▶ [What you need to do] Wherever "asked" turns up in the entries, copy out the line that holds it.

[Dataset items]
^^^^^^^^^^^^^^^^

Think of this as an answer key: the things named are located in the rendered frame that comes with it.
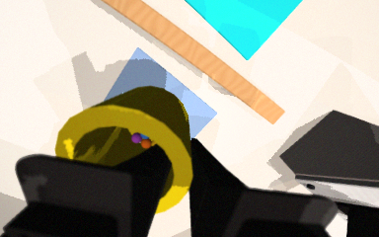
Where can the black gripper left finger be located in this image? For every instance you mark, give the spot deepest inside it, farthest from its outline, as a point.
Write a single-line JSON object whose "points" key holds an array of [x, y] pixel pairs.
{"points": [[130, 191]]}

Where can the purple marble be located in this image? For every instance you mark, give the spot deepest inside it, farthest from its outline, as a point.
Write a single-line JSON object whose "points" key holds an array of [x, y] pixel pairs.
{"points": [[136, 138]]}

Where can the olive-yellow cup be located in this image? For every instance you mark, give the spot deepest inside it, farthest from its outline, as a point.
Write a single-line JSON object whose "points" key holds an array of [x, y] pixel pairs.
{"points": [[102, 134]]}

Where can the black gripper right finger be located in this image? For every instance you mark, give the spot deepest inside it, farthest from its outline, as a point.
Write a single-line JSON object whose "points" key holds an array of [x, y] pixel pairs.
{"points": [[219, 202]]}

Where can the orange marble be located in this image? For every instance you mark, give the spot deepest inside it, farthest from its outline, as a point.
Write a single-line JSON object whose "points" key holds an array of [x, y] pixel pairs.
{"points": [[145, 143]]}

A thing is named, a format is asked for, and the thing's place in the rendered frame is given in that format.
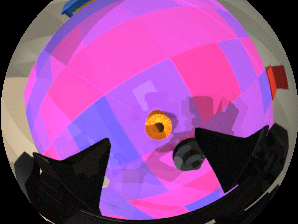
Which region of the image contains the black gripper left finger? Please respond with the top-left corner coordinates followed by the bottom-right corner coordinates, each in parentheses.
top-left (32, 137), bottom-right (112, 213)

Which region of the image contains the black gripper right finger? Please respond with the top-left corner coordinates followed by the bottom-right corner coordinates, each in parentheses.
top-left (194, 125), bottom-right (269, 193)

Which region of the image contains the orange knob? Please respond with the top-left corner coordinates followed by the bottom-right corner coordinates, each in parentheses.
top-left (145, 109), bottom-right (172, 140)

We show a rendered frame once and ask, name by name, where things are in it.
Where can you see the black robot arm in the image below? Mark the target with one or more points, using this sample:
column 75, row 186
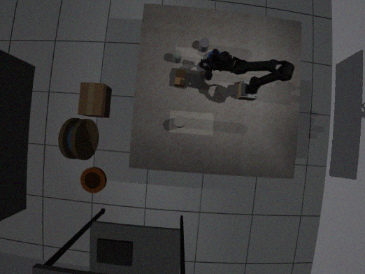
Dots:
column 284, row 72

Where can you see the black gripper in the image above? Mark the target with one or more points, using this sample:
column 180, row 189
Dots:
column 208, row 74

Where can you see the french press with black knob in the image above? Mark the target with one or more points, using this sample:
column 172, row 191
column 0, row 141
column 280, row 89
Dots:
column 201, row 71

^^^^^^^^^^^^^^^^

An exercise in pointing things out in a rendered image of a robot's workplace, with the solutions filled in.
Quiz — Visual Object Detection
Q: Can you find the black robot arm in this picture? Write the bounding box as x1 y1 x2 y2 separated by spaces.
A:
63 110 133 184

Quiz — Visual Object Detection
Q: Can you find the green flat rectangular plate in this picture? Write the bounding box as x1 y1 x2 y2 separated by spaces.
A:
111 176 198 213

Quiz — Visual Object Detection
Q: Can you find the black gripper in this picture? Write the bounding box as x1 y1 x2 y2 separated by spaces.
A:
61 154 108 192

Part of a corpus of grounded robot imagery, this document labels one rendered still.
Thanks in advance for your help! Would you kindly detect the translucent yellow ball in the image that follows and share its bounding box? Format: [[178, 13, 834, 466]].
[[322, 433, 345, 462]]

^^^^^^^^^^^^^^^^

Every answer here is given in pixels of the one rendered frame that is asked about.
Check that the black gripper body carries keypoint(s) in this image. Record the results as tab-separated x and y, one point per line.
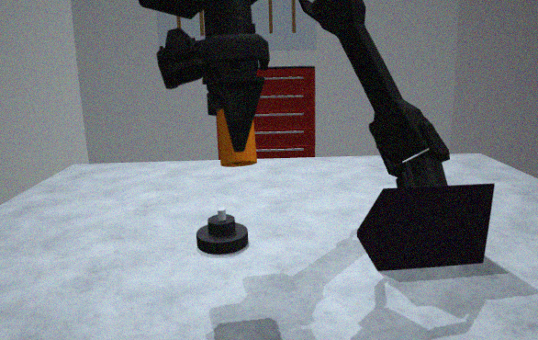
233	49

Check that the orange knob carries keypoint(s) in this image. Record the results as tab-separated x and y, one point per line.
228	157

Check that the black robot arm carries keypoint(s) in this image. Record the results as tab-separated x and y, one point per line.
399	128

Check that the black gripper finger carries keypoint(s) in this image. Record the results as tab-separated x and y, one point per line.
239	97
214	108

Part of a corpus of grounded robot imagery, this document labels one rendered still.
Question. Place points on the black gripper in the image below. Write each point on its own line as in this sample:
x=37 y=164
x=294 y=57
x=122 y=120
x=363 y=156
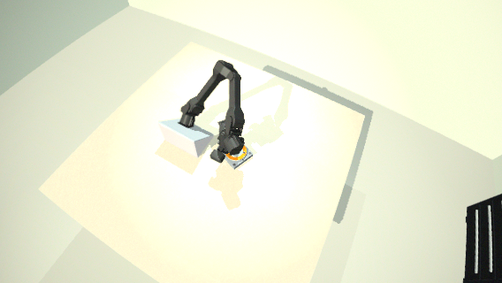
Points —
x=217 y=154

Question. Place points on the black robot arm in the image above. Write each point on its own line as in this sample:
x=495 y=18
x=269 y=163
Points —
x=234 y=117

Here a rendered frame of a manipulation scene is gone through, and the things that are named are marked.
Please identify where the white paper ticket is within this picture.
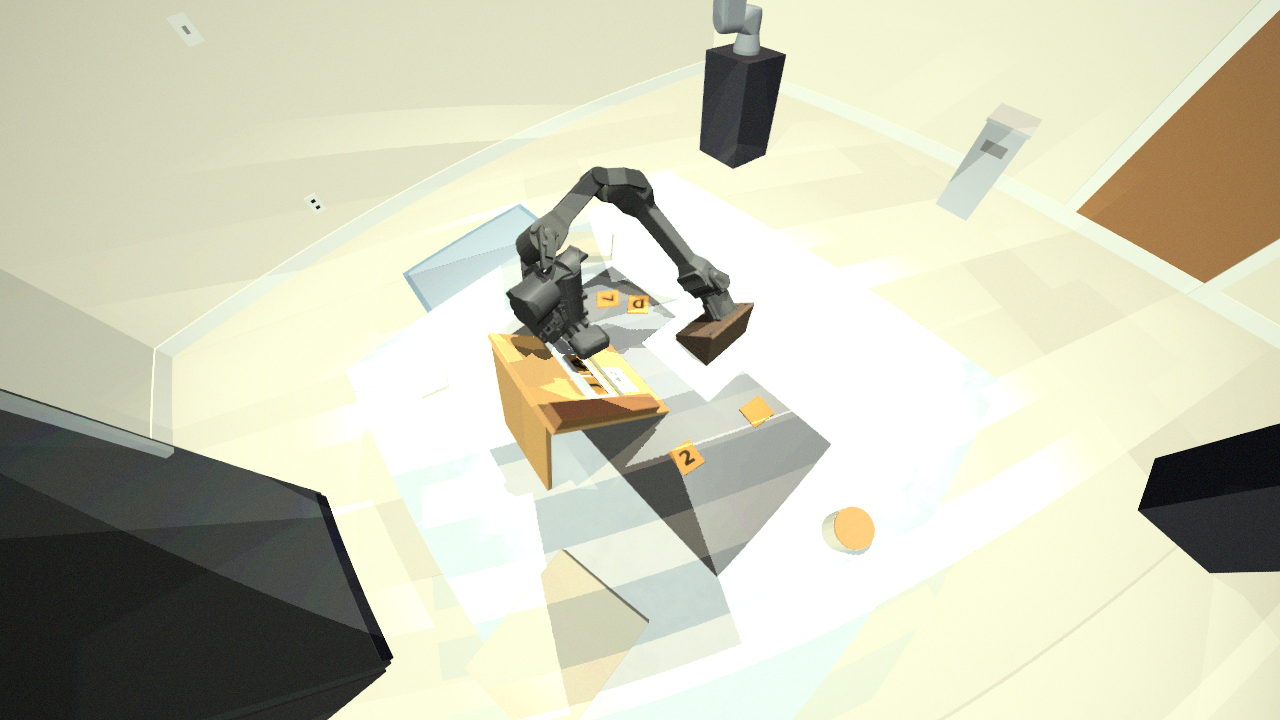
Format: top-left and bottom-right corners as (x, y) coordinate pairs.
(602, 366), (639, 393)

^^^^^^^^^^^^^^^^

▶ [Result below]
A thing is named, a format is asked for, and the thing's place in the rendered frame is given in that format.
Every answer here is given in pixels of the one rendered frame that is asked about.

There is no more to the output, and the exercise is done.